→ **Exercise objective**
Could you print the full listing below, keeping each line identical?

→ **The data**
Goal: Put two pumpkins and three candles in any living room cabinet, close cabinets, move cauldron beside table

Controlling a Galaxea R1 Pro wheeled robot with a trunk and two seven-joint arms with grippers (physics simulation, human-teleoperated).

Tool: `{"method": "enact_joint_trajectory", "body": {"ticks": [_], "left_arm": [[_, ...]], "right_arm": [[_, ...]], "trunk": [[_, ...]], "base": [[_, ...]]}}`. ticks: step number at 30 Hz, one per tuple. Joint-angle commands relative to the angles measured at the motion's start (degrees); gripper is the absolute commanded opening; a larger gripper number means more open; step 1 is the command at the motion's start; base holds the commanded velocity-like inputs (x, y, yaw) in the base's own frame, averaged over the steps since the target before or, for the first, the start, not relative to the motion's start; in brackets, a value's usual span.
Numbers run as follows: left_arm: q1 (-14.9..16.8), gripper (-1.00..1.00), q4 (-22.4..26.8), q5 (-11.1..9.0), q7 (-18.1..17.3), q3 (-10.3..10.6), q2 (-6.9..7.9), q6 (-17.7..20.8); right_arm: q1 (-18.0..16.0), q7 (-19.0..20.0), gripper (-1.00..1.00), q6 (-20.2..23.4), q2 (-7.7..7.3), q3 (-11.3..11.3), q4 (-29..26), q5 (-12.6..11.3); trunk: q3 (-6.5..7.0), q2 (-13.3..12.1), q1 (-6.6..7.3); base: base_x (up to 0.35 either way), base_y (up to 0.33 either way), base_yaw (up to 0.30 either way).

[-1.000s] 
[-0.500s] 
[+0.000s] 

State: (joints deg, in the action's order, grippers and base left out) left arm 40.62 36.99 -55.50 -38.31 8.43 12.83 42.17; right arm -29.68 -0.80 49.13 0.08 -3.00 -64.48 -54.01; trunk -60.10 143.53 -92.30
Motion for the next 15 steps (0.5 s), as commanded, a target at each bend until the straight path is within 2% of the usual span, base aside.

→ **Solved exercise**
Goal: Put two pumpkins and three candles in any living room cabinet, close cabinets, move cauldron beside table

Controlling a Galaxea R1 Pro wheeled robot with a trunk and two seven-joint arms with grippers (physics simulation, human-teleoperated).

Tool: `{"method": "enact_joint_trajectory", "body": {"ticks": [_], "left_arm": [[_, ...]], "right_arm": [[_, ...]], "trunk": [[_, ...]], "base": [[_, ...]]}}`. ticks: step number at 30 Hz, one per tuple. Joint-angle commands relative to the angles measured at the motion's start (degrees); gripper is the absolute commanded opening; a larger gripper number means more open; step 1 is the command at the motion's start; base holds the commanded velocity-like inputs (x, y, yaw) in the base's own frame, averaged over the steps since the target before or, for the first, the start, not relative to the motion's start; in brackets, a value's usual span.
Numbers run as follows: left_arm: q1 (-14.9..16.8), gripper (-1.00..1.00), q4 (-22.4..26.8), q5 (-11.1..9.0), q7 (-18.1..17.3), q3 (-10.3..10.6), q2 (-6.9..7.9), q6 (-17.7..20.8); right_arm: q1 (-18.0..16.0), q7 (-19.0..20.0), gripper (-1.00..1.00), q6 (-20.2..23.4), q2 (-7.7..7.3), q3 (-11.3..11.3), q4 (-29..26), q5 (-12.6..11.3); trunk: q3 (-6.5..7.0), q2 (-13.3..12.1), q1 (-6.6..7.3); base: base_x (up to 0.35 either way), base_y (up to 0.33 either way), base_yaw (up to 0.30 either way).

[-1.000s] 
[-0.500s] 
[+0.000s] 

State: (joints deg, in the action's order, grippers and base left out) left arm 40.62 36.99 -55.50 -38.31 8.43 12.83 42.17; right arm -29.68 -0.80 49.13 0.08 -3.00 -64.48 -54.01; trunk -60.10 143.53 -92.30
Motion for the next 15 steps (0.5 s), as commanded, a target at each bend until the straight path is within 2% of the usual span, base aside.

The answer given is complete as it stands.